Before proceeding northward, we swing eastward again to Dade City, seat of Pasco County, an important cross-roads through which almost all motorists pass on the way to Tampa or St. Petersburg from Jacksonville and Northeast Florida. The town takes its name from Major Dade, U. S. A., famed in Florida annals as the victim of an Indian massacre. In the Seminole war of 1835 Major Dade and his command of 110 men were ambushed by the Indians and all but three were slaughtered, a few miles north of the little city which now bears his name.

At the scene of the Dade massacre, near Bushnell, county seat of Sumter County, is the 80-acre Dade Memorial Park, established and maintained by the state.

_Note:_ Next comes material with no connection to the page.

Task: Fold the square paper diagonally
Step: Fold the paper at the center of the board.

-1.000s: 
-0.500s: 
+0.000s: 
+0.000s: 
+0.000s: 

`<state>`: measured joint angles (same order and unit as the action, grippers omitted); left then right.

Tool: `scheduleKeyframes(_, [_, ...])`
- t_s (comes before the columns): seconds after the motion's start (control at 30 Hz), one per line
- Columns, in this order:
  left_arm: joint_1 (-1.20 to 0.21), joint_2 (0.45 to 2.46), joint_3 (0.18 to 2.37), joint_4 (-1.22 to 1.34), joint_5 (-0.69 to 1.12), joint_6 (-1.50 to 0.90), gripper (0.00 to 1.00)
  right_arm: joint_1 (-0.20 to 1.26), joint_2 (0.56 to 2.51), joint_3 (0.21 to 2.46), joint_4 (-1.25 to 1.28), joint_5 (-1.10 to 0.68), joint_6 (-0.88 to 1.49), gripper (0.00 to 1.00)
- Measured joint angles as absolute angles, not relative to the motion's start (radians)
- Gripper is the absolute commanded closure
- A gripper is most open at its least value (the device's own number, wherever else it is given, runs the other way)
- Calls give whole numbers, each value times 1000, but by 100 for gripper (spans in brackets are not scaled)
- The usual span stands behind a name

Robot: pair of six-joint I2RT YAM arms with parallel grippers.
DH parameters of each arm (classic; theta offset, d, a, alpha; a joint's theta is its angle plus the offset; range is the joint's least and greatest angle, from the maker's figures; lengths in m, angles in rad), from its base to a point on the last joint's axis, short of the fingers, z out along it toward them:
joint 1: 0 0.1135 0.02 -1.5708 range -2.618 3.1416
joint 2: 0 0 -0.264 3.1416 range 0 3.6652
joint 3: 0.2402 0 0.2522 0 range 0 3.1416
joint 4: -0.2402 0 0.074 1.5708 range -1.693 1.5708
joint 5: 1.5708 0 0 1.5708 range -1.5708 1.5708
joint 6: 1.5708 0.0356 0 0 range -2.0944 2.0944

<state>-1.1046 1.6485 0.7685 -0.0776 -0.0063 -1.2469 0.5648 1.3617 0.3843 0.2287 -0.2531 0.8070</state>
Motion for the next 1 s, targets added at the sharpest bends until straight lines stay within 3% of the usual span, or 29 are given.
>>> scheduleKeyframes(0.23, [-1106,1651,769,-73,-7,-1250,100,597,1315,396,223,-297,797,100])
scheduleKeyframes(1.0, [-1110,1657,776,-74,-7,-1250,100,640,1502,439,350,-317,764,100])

A concrete replica of the fort of pine logs which the troops built before their last gallant stand, and a bronze statue of an American soldier of 1835 stand in a beautiful grove of moss-hung live-oaks.

The town of Bushnell, although the seat of a county in which profits of $500 to $1,000 an acre are often realized by its prosperous truck farmers, has fewer than 500 popula tion. It has, however, one unique industry, peculiarly Floridian. That is the largest factory engaged in drying and baling Spanish moss for sale to upholsterers. A hundred tons of this hairlike fiber are collected by trucks every month, from points as far as 200 miles away, and ten carloads a month are shipped to northern furniture factories.